Assignment
Below are the entries. Transcribe exactly the lines from the one with "Target: blue plastic container" through the one with "Target: white floor", ends included, and leave out all others.

Records from a collection
[Start of section]

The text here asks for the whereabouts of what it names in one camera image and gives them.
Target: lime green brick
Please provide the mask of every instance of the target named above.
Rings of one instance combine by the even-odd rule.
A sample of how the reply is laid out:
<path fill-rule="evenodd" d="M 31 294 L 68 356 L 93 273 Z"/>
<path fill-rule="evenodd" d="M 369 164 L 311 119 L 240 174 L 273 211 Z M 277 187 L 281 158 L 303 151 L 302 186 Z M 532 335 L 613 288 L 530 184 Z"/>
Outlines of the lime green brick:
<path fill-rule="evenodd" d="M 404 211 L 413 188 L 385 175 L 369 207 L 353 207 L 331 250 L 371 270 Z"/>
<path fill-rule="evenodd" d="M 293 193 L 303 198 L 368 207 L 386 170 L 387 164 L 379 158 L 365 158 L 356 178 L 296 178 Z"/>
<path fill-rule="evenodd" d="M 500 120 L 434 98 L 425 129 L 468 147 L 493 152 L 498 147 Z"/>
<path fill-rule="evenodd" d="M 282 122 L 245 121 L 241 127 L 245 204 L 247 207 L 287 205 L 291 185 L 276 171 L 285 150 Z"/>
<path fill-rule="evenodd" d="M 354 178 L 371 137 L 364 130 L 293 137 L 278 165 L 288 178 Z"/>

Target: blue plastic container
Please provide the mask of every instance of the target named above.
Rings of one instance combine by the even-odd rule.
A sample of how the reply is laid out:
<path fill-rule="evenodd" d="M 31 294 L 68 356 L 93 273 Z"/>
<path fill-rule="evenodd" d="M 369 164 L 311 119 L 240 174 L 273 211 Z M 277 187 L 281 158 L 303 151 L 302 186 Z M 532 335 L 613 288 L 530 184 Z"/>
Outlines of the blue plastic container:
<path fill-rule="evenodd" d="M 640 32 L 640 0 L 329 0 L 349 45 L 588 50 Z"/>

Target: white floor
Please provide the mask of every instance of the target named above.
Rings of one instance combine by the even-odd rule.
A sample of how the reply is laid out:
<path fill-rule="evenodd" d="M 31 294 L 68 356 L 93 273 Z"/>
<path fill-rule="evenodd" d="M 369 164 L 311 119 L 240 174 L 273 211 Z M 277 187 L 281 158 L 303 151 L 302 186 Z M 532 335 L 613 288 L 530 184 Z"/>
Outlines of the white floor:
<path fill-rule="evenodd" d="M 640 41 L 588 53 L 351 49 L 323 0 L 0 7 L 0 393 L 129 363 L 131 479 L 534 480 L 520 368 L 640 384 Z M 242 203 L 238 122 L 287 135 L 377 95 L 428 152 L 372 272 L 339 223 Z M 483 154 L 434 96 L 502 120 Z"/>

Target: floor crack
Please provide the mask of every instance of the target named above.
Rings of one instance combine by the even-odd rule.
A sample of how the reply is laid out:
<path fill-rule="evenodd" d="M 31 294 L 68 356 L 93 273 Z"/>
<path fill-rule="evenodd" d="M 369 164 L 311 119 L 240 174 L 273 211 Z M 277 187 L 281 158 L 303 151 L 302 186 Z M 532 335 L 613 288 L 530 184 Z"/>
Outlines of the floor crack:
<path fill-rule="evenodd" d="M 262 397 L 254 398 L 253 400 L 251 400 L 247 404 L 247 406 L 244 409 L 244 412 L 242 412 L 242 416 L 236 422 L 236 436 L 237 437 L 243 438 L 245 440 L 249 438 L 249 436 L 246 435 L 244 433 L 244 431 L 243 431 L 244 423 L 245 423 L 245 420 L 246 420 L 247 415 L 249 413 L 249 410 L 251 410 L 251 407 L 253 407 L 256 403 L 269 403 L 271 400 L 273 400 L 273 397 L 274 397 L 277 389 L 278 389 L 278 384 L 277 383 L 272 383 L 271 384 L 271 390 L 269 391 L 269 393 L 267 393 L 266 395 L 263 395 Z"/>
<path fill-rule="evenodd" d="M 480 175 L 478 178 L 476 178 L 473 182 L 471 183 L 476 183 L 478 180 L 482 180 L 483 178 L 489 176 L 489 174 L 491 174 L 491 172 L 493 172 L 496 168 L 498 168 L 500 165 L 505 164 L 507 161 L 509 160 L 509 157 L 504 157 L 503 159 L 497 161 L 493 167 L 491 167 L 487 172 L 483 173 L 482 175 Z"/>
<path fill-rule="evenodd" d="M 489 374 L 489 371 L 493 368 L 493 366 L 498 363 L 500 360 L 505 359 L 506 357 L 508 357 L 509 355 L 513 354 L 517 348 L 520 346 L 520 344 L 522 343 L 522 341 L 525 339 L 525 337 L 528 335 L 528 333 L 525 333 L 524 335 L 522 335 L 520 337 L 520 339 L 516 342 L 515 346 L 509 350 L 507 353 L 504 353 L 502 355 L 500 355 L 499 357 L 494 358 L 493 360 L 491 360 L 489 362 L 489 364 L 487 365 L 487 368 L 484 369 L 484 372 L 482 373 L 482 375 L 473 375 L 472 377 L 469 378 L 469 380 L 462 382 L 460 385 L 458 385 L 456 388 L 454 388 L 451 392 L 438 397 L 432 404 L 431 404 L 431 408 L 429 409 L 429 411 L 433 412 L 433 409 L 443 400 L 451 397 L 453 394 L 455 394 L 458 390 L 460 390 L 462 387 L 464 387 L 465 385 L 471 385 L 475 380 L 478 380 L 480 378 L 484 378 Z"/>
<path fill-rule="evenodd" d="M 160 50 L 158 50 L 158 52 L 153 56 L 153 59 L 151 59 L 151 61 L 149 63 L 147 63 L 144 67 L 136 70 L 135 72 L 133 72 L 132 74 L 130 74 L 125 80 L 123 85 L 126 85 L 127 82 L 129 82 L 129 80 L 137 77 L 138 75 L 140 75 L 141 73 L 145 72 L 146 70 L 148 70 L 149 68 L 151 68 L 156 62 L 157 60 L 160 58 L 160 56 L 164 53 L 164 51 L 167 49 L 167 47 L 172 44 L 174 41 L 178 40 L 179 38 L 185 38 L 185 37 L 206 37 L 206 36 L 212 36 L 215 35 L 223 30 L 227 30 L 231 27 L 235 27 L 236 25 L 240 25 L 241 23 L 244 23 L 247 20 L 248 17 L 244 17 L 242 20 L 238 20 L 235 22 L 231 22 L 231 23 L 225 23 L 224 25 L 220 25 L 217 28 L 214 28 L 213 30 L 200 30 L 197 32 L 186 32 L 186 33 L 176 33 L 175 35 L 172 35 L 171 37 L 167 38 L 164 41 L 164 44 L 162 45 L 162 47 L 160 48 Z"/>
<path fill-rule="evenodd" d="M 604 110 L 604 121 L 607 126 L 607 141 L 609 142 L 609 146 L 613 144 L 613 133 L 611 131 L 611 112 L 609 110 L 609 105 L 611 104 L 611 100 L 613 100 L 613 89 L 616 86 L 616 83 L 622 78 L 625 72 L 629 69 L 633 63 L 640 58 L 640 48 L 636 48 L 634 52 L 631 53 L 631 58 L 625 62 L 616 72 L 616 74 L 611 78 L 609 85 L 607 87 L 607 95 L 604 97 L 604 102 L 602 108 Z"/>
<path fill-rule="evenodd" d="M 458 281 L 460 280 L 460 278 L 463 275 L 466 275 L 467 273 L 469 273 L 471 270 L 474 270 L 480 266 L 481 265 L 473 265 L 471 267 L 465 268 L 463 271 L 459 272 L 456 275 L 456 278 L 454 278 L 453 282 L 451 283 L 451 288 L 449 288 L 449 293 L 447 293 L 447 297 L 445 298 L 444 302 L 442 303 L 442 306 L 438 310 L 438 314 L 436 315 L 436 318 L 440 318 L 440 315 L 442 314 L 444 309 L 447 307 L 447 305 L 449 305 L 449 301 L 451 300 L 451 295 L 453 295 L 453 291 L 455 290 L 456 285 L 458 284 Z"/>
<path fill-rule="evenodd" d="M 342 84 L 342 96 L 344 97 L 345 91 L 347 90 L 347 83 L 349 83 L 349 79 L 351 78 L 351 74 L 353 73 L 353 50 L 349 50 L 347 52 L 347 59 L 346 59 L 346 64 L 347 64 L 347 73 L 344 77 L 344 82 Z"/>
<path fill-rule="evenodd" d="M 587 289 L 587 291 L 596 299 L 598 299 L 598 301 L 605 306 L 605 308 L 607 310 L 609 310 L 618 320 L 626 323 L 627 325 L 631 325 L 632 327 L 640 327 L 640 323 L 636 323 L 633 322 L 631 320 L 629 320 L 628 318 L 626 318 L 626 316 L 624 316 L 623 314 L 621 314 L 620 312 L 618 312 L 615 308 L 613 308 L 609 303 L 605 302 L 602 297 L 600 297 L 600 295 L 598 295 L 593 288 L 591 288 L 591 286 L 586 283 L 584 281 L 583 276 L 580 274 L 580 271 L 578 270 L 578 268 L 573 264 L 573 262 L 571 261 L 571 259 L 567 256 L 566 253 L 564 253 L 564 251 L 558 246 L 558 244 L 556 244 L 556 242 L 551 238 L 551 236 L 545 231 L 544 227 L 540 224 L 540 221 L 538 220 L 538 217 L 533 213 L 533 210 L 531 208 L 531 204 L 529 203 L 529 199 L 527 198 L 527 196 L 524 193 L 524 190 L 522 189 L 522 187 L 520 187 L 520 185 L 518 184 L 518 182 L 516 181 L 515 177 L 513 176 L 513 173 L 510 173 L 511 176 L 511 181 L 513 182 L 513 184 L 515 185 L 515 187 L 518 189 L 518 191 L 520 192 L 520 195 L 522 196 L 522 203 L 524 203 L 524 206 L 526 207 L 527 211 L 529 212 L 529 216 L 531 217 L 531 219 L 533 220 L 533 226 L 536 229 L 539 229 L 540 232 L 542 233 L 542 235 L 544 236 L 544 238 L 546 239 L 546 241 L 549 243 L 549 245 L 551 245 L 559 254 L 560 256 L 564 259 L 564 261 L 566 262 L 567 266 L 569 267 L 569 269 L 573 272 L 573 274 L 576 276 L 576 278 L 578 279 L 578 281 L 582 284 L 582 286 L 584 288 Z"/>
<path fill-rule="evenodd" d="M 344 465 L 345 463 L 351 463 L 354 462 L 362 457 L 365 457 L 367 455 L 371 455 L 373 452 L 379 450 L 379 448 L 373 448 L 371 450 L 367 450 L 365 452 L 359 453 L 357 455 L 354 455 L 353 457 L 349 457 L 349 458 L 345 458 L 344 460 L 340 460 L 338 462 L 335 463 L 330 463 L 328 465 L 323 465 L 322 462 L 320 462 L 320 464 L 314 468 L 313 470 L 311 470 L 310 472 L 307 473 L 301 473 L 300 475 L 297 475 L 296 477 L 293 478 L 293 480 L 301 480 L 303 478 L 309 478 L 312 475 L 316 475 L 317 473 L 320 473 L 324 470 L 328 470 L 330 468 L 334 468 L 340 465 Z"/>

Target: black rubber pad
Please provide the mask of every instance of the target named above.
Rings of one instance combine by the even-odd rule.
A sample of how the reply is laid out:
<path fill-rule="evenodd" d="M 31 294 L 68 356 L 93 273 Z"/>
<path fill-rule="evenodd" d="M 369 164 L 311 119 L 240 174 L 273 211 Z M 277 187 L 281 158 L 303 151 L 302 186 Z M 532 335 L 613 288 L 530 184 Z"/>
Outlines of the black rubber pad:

[End of section]

Exercise output
Target: blue plastic container
Please provide the mask of every instance of the target named above.
Rings of one instance combine by the even-odd rule.
A sample of how the reply is laid out:
<path fill-rule="evenodd" d="M 31 294 L 68 356 L 93 273 Z"/>
<path fill-rule="evenodd" d="M 369 164 L 311 119 L 240 174 L 273 211 Z M 277 187 L 281 158 L 303 151 L 302 186 Z M 532 335 L 613 288 L 530 184 Z"/>
Outlines of the blue plastic container:
<path fill-rule="evenodd" d="M 640 32 L 640 0 L 329 0 L 349 45 L 588 50 Z"/>

Target: white floor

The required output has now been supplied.